Per la serie D, visti gli assurdi regolamenti, si poteva anche provare ma adesso insistere è sicuramente sbagliato. Anche per il bene del ragazzo che non è sicuramente sereno dopo i gol presi in questo inizio di campionato. Potrà diventare un grande portiere, anzi lo diventerà vista la stazza e la bravura tra i pali sui tiri da lontano ma è quasi sempre indeciso quando in area si verificano situazioni che prevedono la scelta migliore in un centesimo di secondo. A meno che non si trovi un “fenomeno” disposto a giocare in D, gli under è meglio collocarli in altri ruoli: il Real Rimini aveva due fuori ruolo come portieri. Un problema da risolvere prima possibile perché certi gol possono influire anche sul giudizio nei riguardi dei due difensori centrali costretti spesso a giocare con l’affanno.
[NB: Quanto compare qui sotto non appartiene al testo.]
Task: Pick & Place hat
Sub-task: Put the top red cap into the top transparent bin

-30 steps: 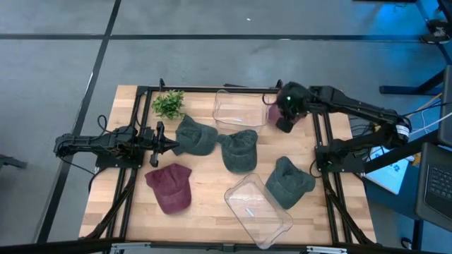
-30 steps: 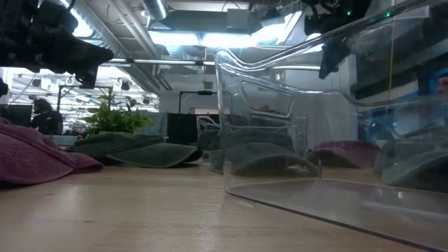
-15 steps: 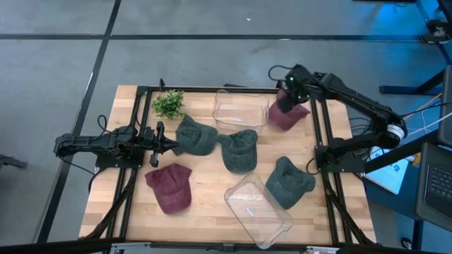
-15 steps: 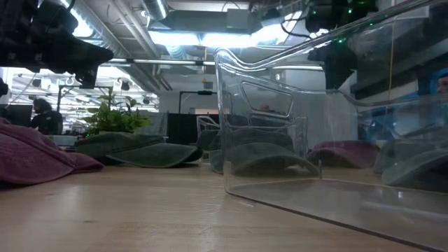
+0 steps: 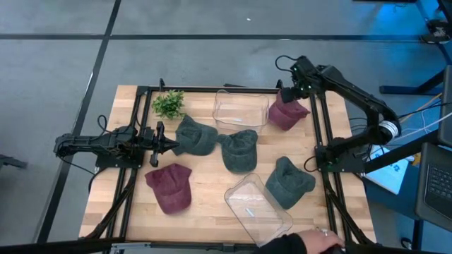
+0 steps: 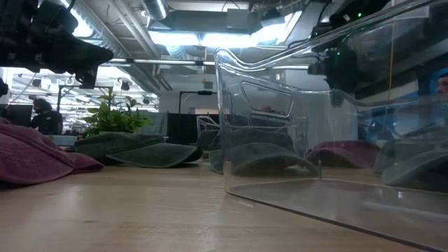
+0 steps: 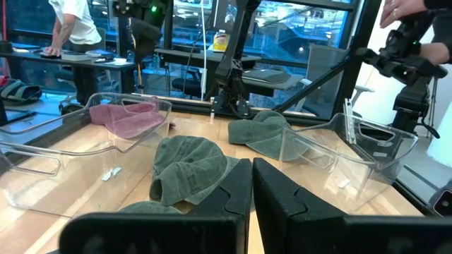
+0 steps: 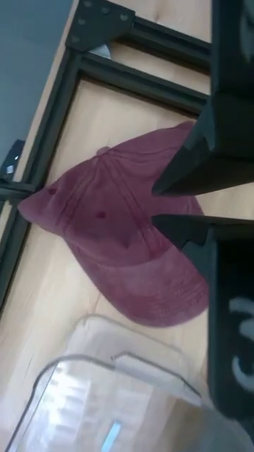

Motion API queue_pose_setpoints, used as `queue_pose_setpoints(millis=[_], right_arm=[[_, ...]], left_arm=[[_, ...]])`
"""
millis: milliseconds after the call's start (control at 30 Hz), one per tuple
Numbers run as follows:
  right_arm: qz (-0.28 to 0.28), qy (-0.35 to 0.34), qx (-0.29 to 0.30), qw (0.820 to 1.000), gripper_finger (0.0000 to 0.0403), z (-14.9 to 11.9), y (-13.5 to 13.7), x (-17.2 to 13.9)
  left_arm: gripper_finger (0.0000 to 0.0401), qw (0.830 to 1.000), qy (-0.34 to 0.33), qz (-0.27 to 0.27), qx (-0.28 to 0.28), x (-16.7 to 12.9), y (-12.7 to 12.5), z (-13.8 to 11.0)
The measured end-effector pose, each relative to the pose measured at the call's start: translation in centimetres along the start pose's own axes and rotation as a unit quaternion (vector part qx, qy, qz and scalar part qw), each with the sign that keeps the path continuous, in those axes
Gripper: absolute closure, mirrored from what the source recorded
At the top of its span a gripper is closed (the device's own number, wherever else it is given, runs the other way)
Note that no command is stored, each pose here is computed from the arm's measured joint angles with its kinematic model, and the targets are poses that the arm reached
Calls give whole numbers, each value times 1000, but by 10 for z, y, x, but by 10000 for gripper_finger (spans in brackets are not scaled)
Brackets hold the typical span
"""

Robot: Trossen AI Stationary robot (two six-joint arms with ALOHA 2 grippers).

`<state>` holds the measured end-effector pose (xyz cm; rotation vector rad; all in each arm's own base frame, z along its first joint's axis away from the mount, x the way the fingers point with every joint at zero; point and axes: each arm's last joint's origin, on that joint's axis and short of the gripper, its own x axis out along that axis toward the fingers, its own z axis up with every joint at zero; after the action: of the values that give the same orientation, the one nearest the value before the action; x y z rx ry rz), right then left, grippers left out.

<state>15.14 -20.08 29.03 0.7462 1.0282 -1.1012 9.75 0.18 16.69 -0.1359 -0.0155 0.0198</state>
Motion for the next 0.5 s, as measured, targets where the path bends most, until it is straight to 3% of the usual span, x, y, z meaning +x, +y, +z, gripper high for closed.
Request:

Comunque anche la gara di oggi mi ha dato la sensazione che la Samb vincerà questo campionato, la sua superiorità tecnica su tutti gli avversari finora affrontanti mi è sembrata molto evidente. E credo anche che Tiziano Giudici è all’altezza della situazione (le sue prossime decisioni saranno indicative per un giudizio più consapevole) come lo sarebbe stato anche Ottavio Palladini, prematuramente allontanato. Se non ci facciamo male da soli questo campionato è alla nostra portata e la C2 sarà l’inizio di un nuovo Rinascimento. In tutti i sensi. Io ci credo.